To help you find better quality companies we have added five year average return on invested capital (ROIC) to the stock screener.
Helps you Identify wide moat companies
Return on invested capital is a great ratio to find out if a company has got a moat (protective wall) that protects its business as only companies with a moat will be able to earn a high return on its invested capital over long periods of time.
This is why we added five year average ROIC to the screener.

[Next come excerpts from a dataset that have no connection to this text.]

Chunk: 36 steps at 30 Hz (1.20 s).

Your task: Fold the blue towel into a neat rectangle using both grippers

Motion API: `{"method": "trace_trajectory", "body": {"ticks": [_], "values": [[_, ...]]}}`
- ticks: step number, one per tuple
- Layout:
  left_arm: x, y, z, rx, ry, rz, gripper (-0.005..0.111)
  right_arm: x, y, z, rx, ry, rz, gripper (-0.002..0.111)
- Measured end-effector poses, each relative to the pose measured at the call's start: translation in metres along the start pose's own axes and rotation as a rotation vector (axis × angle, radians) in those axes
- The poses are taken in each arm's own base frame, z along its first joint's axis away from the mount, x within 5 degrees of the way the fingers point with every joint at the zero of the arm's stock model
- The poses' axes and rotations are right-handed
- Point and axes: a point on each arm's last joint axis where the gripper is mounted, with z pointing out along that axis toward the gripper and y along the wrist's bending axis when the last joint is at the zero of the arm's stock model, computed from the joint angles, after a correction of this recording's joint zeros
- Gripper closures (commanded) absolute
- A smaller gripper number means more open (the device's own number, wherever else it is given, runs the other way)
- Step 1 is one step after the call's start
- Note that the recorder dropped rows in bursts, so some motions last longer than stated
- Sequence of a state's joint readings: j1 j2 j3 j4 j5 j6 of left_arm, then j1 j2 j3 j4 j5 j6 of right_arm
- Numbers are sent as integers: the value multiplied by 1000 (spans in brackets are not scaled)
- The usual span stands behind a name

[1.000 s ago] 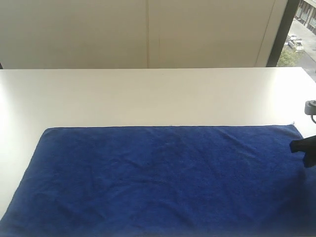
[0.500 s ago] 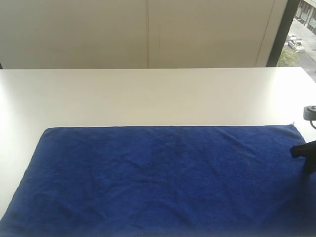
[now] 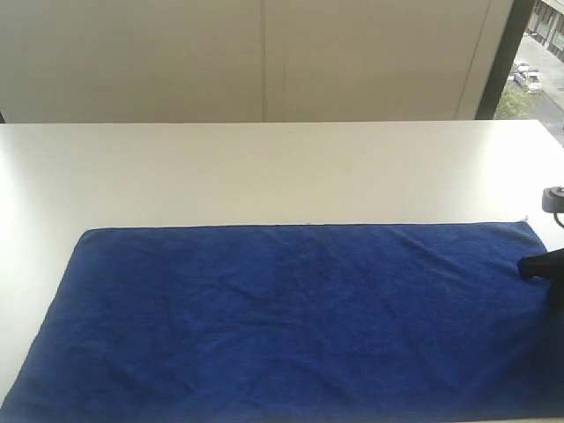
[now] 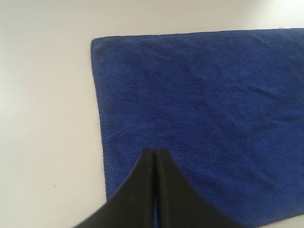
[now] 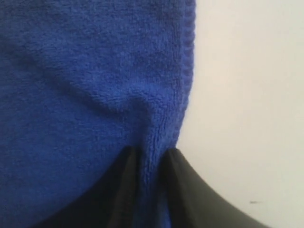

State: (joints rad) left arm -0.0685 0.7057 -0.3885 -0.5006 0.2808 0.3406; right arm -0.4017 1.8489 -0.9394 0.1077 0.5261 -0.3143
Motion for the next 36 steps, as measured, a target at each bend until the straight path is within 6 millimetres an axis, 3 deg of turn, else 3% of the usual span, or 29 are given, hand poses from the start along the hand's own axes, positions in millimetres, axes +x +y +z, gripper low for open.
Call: {"method": "trace_trajectory", "body": {"ticks": [9, 18, 30, 36], "values": [[0, 0, 0, 2, -1, -3, 107, -5, 1, -3, -19, 14, 16, 88], [0, 0, 0, 2, -1, -5, 107, -10, 11, -22, -51, -38, 13, 105], [0, -1, 0, 8, -4, -18, 107, -30, 73, -37, -117, -55, -193, 108], [-1, -1, 0, 11, -6, -23, 107, -42, 132, -52, -184, -106, -328, 108]]}}
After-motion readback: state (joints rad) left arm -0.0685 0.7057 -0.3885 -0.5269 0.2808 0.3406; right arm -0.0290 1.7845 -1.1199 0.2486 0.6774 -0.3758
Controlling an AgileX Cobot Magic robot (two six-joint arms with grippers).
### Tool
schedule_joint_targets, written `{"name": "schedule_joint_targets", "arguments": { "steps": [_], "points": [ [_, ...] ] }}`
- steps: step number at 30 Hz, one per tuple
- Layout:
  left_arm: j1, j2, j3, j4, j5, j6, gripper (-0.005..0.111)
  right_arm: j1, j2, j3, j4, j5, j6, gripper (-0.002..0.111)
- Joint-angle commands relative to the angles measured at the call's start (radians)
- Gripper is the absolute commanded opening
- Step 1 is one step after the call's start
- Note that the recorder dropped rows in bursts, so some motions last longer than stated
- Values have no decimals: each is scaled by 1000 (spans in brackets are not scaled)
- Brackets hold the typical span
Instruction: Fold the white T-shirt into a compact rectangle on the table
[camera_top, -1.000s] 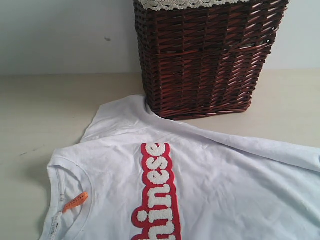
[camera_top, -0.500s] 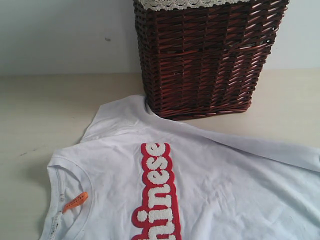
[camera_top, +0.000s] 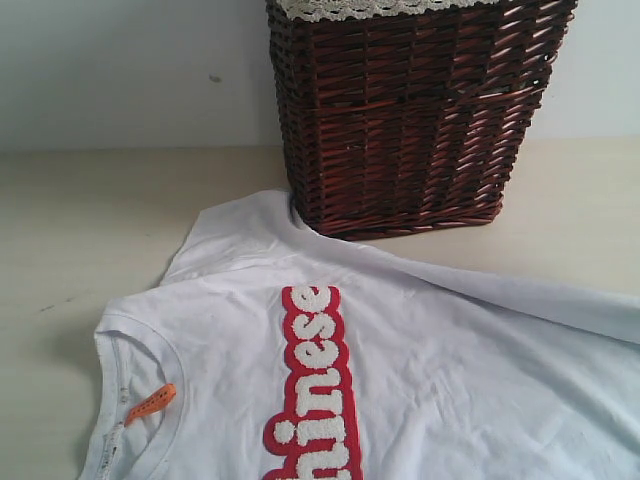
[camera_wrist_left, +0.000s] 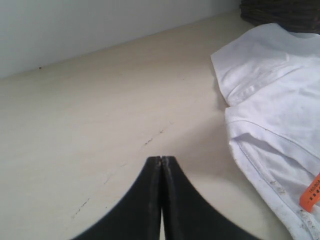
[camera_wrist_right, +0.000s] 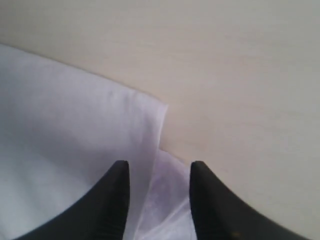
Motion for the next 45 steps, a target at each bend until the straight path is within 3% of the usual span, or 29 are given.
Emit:
{"name": "schedule_joint_targets", "arguments": {
  "steps": [1,12,21,26,31,36,39,41,45],
  "points": [
    [1,-6,4,1,-4,0,0,-14,41,-8,71,-11,-40,36],
    [1,-6,4,1,-4,0,0,-14,94,-8,200,-26,-136,34],
    [1,-6,4,1,-4,0,0,-14,99,-8,408,-30,-302,0],
    [1,-6,4,1,-4,0,0,-14,99,-8,578,-47,-399,0],
    [1,-6,4,1,-4,0,0,-14,99,-8,607,-260,-426,0],
    [1,-6,4,1,-4,0,0,-14,99,-8,717,-300,-698,0],
    [1,-6,4,1,-4,0,0,-14,99,-8,797,-402,-743,0],
    [1,-6,4,1,-4,0,0,-14,99,-8,810,-487,-739,7],
    [1,-6,4,1,-4,0,0,-14,99,-8,810,-563,-718,44]
  ]
}}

The ratio is called ROIC 5yr Avg
How is 5 Year average ROIC calculated?
Five year average Return on invested Capital (ROIC) is calculated as follows:
ROIC 5yr Avg = Five year average EBIT / Five year average ((Net working capital) + Net Fixed Assets)
How to select it in the screener
To use it in the Quant Investing stock screener, this is what you need to do.
Simply select ROIC 5yr Avg as one of the output columns of your screen.
You can then refine your search by requiring that companies has a minimum five year average ROIC of 10% as shown in the screenshot below.
How to select companies with a five year average Return on invested Capital (ROIC) of more than 10%
Five year average ROIC back test
This back test on five year average ROIC may interest you: Do TTM or normalized ratios give you higher returns? – data driven
PS To get five year average ROIC working in your portfolio sign up here.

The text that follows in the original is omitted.